# TASK STATEMENT
Please retype the data in full and exactly; the pictures are not part of the copy.

# DATA SHOWN
● ● ● ● ●

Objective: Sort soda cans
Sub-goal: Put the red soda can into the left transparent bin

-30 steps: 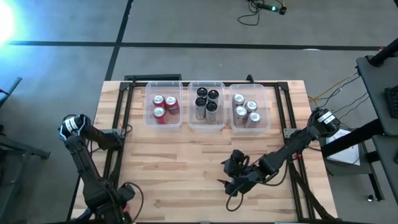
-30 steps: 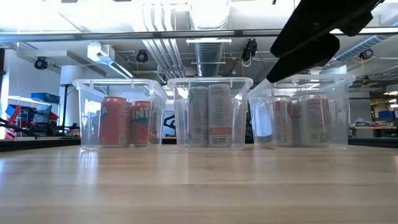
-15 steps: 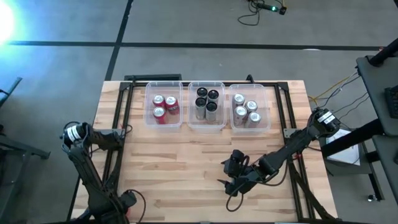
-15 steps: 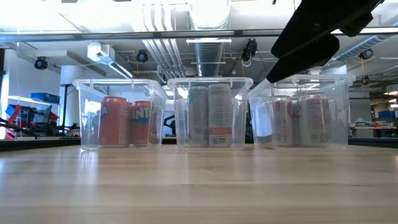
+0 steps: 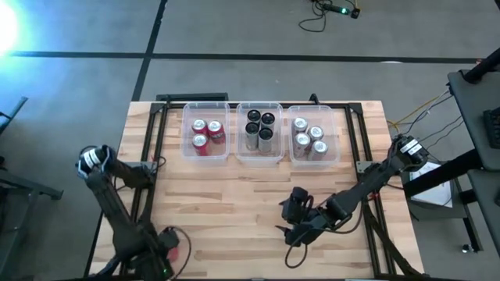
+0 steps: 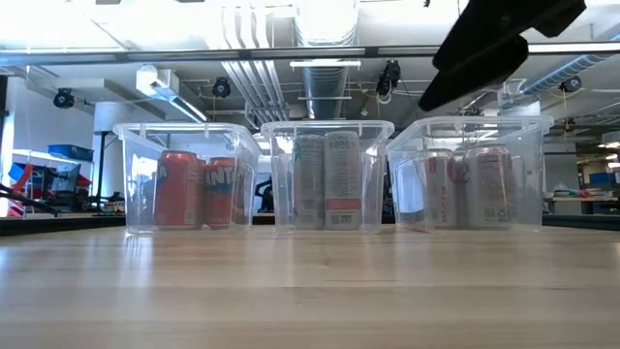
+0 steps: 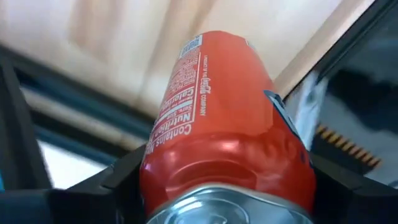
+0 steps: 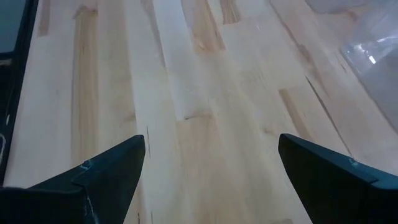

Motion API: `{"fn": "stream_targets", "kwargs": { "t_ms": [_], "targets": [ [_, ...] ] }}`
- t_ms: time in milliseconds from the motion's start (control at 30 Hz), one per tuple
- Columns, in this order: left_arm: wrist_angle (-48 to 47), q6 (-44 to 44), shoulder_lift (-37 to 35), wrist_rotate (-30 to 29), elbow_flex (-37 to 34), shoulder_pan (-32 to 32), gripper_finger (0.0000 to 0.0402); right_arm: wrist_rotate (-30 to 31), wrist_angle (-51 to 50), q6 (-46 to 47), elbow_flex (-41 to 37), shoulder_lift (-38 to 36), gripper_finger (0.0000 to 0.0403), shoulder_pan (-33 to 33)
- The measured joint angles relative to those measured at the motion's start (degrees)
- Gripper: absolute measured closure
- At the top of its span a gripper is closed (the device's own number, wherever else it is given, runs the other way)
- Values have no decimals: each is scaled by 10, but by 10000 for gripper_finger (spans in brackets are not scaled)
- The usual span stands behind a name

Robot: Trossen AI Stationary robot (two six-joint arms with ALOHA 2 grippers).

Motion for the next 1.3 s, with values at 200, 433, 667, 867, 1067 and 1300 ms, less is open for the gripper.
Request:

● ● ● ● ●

# ANSWER AREA
Objective: Sort soda cans
Sub-goal: Put the red soda can into the left transparent bin

-30 steps: 
-30 steps: 
-15 steps: 
-15 steps: 
+0 steps: 
+0 steps: 
+0 steps: 
+0 steps: 

Motion API: `{"fn": "stream_targets", "kwargs": { "t_ms": [_], "targets": [ [_, ...] ] }}`
- t_ms: time in milliseconds from the motion's start (control at 30 Hz), one per tuple
- Columns, in this order: left_arm: wrist_angle (-48 to 47), q6 (-44 to 44), shoulder_lift (-37 to 35), wrist_rotate (-30 to 29), elbow_flex (-37 to 34), shoulder_pan (-32 to 32), gripper_finger (0.0000 to 0.0402); right_arm: wrist_rotate (-30 to 31), wrist_angle (-51 to 50), q6 (-46 to 47), elbow_flex (-41 to 37), shoulder_lift (-38 to 36), gripper_finger (0.0000 to 0.0403), shoulder_pan (-33 to 33)
- The measured joint angles relative to those measured at the motion's start (degrees)
- Gripper: absolute measured closure
- At the top of its span a gripper is closed (the device's own number, wherever else it is given, runs the other way)
- Values have no decimals: each is scaled by 10, but by 10000 for gripper_finger (spans in brackets are not scaled)
- The usual span stands behind a name

Robot: Trossen AI Stationary robot (two six-joint arms with ALOHA 2 grippers).

Motion for the next 1.3 s, with values at 200, 433, 667, 867, 1067 and 1300 ms, less is open for the gripper.
Request:

Nothing else goes in the answer.